### ASSIGNED TASK
Nothing may differ between your reply and the listing that follows.

### COLLECTED DATA
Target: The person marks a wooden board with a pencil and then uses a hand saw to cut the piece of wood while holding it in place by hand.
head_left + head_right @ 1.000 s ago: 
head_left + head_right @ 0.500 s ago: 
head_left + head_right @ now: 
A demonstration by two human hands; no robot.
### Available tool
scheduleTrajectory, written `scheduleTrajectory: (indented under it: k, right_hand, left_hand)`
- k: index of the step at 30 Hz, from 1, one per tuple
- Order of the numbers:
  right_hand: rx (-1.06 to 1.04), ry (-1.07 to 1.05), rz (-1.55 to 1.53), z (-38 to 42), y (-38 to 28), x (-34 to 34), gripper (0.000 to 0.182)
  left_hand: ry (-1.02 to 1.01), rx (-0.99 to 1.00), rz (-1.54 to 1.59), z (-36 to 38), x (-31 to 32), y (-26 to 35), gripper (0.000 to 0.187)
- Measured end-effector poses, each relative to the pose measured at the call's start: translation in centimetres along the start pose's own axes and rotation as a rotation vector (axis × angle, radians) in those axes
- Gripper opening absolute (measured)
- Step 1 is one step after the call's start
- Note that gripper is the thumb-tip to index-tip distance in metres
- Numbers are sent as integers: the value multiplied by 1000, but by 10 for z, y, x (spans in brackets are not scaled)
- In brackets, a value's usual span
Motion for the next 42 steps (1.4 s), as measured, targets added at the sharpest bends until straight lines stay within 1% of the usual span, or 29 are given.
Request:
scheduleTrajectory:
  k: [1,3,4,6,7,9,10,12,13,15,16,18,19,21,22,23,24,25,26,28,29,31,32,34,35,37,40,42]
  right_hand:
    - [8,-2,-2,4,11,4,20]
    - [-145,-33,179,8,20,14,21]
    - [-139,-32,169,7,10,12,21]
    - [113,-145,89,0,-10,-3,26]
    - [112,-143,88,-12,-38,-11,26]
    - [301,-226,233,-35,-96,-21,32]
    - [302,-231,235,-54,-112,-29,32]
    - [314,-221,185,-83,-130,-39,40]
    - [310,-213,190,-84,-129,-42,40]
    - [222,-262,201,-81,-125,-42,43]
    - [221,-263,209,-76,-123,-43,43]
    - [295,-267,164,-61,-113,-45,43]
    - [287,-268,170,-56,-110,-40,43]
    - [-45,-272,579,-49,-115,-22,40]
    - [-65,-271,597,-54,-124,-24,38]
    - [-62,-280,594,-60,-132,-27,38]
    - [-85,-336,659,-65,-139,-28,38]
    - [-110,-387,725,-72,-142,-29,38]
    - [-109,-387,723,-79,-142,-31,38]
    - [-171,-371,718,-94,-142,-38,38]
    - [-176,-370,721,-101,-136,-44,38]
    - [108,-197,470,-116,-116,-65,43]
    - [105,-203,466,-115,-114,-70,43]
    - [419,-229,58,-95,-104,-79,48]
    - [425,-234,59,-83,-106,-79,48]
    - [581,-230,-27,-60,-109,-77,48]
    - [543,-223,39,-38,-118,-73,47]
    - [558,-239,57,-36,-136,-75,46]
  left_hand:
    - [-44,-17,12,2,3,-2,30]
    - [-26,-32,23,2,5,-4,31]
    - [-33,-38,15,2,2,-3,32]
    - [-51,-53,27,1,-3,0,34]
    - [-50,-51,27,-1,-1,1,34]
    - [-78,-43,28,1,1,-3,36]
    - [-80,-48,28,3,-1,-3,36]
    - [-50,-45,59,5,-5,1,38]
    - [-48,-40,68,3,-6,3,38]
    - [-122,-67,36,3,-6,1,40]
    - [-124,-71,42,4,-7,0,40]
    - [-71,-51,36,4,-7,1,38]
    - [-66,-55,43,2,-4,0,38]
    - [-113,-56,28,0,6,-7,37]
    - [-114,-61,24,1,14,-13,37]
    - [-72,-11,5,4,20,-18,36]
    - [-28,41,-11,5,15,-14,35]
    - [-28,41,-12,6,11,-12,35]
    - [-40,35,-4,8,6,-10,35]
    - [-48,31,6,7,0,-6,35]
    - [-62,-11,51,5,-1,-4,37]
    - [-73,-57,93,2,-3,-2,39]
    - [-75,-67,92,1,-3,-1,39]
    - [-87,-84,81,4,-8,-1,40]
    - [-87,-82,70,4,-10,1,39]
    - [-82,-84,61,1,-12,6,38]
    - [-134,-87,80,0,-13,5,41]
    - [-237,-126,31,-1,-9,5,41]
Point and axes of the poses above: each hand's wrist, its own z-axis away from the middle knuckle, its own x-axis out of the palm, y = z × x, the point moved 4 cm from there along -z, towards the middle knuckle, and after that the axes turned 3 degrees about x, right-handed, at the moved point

### ANSWER AREA
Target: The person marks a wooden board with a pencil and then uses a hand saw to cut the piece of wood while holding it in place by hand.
head_left + head_right @ 1.000 s ago: 
head_left + head_right @ 0.500 s ago: 
head_left + head_right @ now: 
A demonstration by two human hands; no robot.
### Available tool
scheduleTrajectory, written `scheduleTrajectory: (indented under it: k, right_hand, left_hand)`
- k: index of the step at 30 Hz, from 1, one per tuple
- Order of the numbers:
  right_hand: rx (-1.06 to 1.04), ry (-1.07 to 1.05), rz (-1.55 to 1.53), z (-38 to 42), y (-38 to 28), x (-34 to 34), gripper (0.000 to 0.182)
  left_hand: ry (-1.02 to 1.01), rx (-0.99 to 1.00), rz (-1.54 to 1.59), z (-36 to 38), x (-31 to 32), y (-26 to 35), gripper (0.000 to 0.187)
- Measured end-effector poses, each relative to the pose measured at the call's start: translation in centimetres along the start pose's own axes and rotation as a rotation vector (axis × angle, radians) in those axes
- Gripper opening absolute (measured)
- Step 1 is one step after the call's start
- Note that gripper is the thumb-tip to index-tip distance in metres
- Numbers are sent as integers: the value multiplied by 1000, but by 10 for z, y, x (spans in brackets are not scaled)
- In brackets, a value's usual span
Motion for the next 42 steps (1.4 s), as measured, targets added at the sharpest bends until straight lines stay within 1% of the usual span, or 29 are given.
Request:
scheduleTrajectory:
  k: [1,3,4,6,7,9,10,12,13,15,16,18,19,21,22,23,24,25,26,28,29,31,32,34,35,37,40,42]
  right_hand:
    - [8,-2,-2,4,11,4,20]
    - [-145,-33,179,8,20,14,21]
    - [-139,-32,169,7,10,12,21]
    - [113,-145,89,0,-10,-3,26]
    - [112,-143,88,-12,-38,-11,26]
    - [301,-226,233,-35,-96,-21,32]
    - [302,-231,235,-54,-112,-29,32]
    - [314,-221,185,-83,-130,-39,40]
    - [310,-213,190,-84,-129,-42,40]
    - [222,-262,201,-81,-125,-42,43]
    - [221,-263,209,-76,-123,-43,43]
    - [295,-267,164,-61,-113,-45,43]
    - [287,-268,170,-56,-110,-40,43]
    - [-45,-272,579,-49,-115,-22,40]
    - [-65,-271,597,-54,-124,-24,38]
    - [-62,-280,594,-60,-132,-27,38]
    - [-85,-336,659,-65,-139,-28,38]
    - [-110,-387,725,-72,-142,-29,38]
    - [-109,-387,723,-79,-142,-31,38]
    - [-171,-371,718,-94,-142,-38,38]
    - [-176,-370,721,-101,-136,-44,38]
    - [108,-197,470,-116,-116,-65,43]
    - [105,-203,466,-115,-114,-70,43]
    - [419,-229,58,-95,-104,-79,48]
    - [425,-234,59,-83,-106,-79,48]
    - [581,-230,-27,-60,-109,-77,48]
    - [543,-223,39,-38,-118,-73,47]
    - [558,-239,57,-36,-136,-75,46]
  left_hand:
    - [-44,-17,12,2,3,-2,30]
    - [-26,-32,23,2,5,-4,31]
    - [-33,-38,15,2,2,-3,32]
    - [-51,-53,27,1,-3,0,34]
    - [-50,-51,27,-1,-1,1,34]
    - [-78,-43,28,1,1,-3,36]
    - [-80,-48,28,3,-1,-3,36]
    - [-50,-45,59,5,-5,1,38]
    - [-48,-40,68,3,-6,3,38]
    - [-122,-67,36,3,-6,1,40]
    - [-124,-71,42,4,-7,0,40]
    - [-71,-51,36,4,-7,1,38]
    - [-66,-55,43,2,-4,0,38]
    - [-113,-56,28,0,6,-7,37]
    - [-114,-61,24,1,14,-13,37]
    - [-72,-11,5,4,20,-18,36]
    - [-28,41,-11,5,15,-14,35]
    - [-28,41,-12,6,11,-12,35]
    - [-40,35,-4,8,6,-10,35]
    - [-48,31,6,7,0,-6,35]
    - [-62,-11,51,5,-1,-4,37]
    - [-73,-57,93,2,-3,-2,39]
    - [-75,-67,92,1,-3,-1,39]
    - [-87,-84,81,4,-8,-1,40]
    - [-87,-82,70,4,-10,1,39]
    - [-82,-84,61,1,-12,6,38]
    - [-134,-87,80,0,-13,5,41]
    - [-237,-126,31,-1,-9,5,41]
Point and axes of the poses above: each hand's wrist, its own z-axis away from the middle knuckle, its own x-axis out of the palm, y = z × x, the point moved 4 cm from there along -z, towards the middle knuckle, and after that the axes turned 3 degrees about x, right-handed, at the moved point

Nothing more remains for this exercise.